In the middle of preparing our yummy food for the Tunbridge Wells Farmers Market @TWBCFrmrsMkt tomorrow (Saturday). During the last couple of weeks many of you have asked us to bring back our seafood chowder, which we did last week. We sold out, but predictably – many of you were disappointed that we had taken our meaty, chunky super-tasty pea and ham soup off the menu in place of the chowder. So this week the pea and ham is back on and even better I’m going to show you how easy this incredibly tasty dish is to make.
I get loads of Deli Truck customers asking how we make the soup so thick and hammy – well this is how.
I’m making 40 portions for the photos below so adjust the amounts to suit your appetite – you will be eating this for a few days.
So grab two ham hocks from your butcher and simmer them with an onion, bay leaf and about 6 pepper corns. Ham hocks are very cheap and sometimes free if you have a good relationship with your butcher – if they are chunky ones like this then you get a lot of good meat as well. They will take about 3 hours until tender and falling off the bone. Take them out of the pot, cool and chop into chunks.
Keep the water the hocks were boiled in for later seasoning. This water will be very very salty so be careful when adding to the soup.
In a large pot put in a good slab of butter, three finely chopped onions and two large garlic cloves. Simmer until cooked then add 3 large potatoes, chopped, 3 bay leaves, ground pepper and a litre of Chicken stock. Boil until potatoes are nearly cooked then add two and a half bags of frozen peas. Bring back to the boil and cook the peas for about 3 minutes. At this stage it looks a little watery – dont worry you’re about to hit the mixture with a blending stick which will transform the dish into a thick unctuous green mixture.

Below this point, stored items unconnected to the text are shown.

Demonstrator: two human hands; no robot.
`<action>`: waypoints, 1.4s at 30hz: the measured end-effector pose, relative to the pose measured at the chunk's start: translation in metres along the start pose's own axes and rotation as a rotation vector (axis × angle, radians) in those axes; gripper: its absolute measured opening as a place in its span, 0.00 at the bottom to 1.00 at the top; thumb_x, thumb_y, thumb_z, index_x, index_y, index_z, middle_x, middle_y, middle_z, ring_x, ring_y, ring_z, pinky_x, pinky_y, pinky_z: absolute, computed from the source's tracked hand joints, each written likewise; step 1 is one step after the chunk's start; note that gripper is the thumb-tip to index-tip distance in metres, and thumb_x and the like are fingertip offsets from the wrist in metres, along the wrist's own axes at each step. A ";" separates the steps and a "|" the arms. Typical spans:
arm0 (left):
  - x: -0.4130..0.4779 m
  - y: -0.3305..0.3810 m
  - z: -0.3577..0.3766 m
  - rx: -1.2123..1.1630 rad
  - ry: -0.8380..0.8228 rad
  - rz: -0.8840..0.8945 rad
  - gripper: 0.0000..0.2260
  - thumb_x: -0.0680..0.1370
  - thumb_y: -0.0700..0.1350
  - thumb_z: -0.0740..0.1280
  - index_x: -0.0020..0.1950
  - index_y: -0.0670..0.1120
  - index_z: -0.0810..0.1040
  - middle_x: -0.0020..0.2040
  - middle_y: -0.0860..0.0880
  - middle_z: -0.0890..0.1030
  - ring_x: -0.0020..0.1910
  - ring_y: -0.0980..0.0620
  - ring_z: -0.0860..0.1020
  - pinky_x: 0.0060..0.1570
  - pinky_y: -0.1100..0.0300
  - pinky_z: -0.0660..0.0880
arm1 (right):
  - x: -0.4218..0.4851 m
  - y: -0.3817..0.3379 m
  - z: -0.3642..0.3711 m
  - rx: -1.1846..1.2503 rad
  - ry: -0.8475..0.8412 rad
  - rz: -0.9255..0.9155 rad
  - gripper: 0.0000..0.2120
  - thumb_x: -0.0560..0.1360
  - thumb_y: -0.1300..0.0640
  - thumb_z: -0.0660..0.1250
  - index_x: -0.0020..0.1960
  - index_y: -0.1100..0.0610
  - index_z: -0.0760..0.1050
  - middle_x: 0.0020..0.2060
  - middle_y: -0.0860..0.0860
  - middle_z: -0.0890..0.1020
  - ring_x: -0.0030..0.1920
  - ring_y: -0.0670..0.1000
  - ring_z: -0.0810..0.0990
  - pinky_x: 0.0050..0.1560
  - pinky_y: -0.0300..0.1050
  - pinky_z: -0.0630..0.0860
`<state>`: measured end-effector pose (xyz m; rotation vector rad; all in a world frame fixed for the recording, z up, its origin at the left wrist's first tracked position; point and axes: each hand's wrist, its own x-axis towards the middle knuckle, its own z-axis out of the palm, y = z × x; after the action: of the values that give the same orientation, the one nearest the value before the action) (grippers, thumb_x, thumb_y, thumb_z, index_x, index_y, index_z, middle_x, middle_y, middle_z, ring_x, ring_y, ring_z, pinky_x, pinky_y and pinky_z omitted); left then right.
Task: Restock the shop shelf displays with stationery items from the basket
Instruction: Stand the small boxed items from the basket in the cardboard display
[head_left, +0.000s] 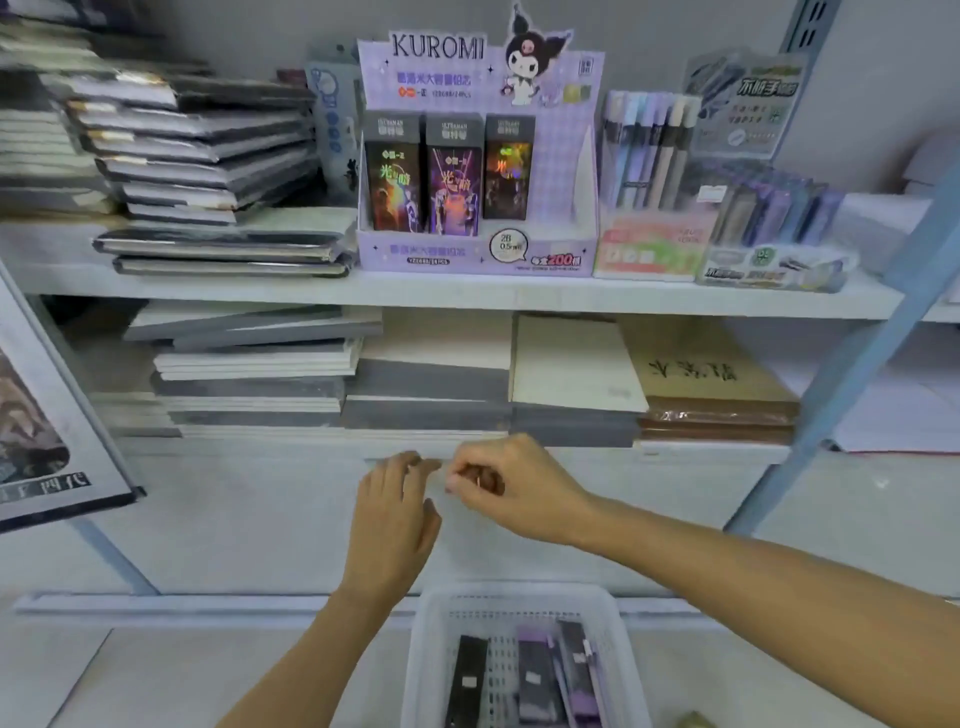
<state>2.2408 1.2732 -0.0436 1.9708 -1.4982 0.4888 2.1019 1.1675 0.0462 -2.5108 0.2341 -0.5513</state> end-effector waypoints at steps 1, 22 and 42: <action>-0.021 -0.005 0.014 -0.025 -0.100 -0.031 0.18 0.67 0.31 0.72 0.56 0.40 0.78 0.53 0.41 0.78 0.48 0.42 0.76 0.44 0.51 0.75 | -0.009 0.016 0.021 0.013 -0.082 0.064 0.08 0.79 0.55 0.65 0.47 0.57 0.80 0.36 0.50 0.81 0.35 0.48 0.76 0.40 0.46 0.75; -0.196 -0.035 0.114 0.038 -0.695 -0.220 0.30 0.65 0.38 0.79 0.65 0.37 0.77 0.66 0.41 0.77 0.59 0.43 0.80 0.53 0.48 0.80 | -0.136 0.172 0.284 -0.103 -0.518 0.765 0.31 0.74 0.50 0.70 0.72 0.55 0.62 0.70 0.53 0.63 0.71 0.55 0.60 0.73 0.50 0.60; -0.147 0.032 0.177 -0.417 -1.014 -0.696 0.12 0.81 0.46 0.60 0.64 0.47 0.72 0.53 0.50 0.78 0.44 0.52 0.78 0.44 0.58 0.77 | -0.171 0.241 0.111 0.558 0.050 1.026 0.07 0.77 0.55 0.69 0.52 0.56 0.81 0.44 0.50 0.85 0.46 0.48 0.84 0.47 0.43 0.79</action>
<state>2.1553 1.2573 -0.2588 2.2722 -1.0995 -1.1658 1.9845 1.0678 -0.2292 -1.5462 1.1199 -0.1933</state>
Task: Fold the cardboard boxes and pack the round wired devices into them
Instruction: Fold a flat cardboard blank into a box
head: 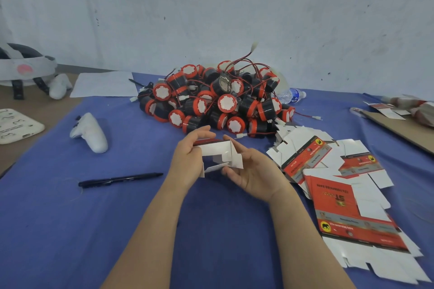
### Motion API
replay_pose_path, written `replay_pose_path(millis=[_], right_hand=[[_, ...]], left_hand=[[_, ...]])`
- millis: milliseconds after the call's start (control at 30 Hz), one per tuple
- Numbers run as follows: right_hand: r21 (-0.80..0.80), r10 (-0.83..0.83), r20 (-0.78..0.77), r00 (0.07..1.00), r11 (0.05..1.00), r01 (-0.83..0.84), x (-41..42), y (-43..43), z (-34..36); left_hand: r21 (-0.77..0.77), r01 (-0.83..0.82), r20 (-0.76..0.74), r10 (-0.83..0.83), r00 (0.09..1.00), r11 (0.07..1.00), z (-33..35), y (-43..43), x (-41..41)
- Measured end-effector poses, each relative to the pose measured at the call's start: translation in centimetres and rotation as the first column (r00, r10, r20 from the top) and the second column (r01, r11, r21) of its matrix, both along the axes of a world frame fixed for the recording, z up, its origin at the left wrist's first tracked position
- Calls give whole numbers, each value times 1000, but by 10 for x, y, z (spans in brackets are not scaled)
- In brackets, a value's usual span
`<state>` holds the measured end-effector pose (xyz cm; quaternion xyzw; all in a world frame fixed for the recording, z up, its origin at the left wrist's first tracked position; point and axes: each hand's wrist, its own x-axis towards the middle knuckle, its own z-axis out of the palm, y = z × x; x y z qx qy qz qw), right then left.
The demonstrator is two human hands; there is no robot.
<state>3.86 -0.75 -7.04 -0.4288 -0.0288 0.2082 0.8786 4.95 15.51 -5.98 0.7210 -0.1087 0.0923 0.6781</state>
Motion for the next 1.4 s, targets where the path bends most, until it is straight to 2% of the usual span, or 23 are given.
replay_pose_path(millis=[200, 333, 400, 500, 600, 700, 800, 933, 1000, 1100, 1167, 1200, 1267, 1333, 1400], right_hand=[[-98, -48, 91, 995, 994, 57, 0, 4, -2], [-329, -68, 142, 988, 938, 112, 1, 8, -3], [-383, -88, 167, 982, 912, 147, 2, 9, -3], [-391, -91, 184, 979, 907, 157, 3, 9, -4], [-333, -106, 183, 977, 929, 163, 5, 10, -5], [-294, -66, 178, 982, 948, 117, 7, 11, -3], [-379, 6, 253, 967, 921, 94, 9, 13, -6], [-437, 90, 359, 929, 896, 82, 6, 15, -6], [-516, 124, 415, 902, 848, 121, 3, 19, -3], [-669, 183, 511, 840, 699, 254, 1, 32, 0], [-731, 207, 539, 817, 597, 331, 1, 43, -2], [-734, 206, 551, 809, 581, 352, 1, 47, -3], [-669, 145, 561, 815, 659, 344, 0, 52, -4], [-541, 46, 505, 862, 795, 274, -1, 49, 0], [-420, -9, 419, 908, 884, 203, -1, 43, 4]], left_hand=[[-65, -16, -15, 15, 1000, 998, 3, 1, 0], [-21, -12, 8, 12, 1000, 1000, 3, 1, -1], [-33, -18, 6, 19, 1000, 999, 3, 1, -1], [-34, -17, 8, 17, 1000, 999, 2, 1, 0], [-47, -11, -8, 11, 1000, 999, 1, 0, 2], [2, -14, -3, 14, 1000, 1000, -3, -4, 3], [12, -55, 16, 55, 998, 998, -7, -7, 4], [-97, -116, -8, 116, 993, 988, -8, -5, 6], [-117, -175, -17, 174, 985, 978, -9, -3, 8], [-142, -315, -16, 316, 948, 938, -11, -1, 9], [-174, -442, -8, 447, 894, 880, -13, 1, 9], [-177, -507, 2, 515, 857, 844, -13, 2, 9], [-162, -584, 39, 596, 802, 796, -14, 5, 9], [-135, -590, 73, 602, 795, 796, -15, 5, 9], [-100, -577, 85, 585, 806, 810, -15, 4, 9]])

Blend until smooth and thick. (reminds me of a TV presenter I once worked with) Add the chopped ham hock – allow to simmer for a minute or two and then taste. If it needs salt use the “ham hock simmering water” as your seasoning. Then add the remaining half packet of peas into the soup for texture, taste and season again if necessary. It should be so thick that you can stand a spoon up in it.
NOTE: There will always be a debate about frozen/tinned versus fresh. I think there are really only three things that are better pre-packed. One is frozen peas because they are snap frozen only hours after being picked and really do maintain the flavour and colour better than sitting for hours in a truck on the way to a supermarket. Secondly – tinned Italian tomatoes, you can never get them as intense and fully flavoured fresh in the UK. And thirdly puff pastry – who wants to make that every time, considering the quality of the bought product which is now so good.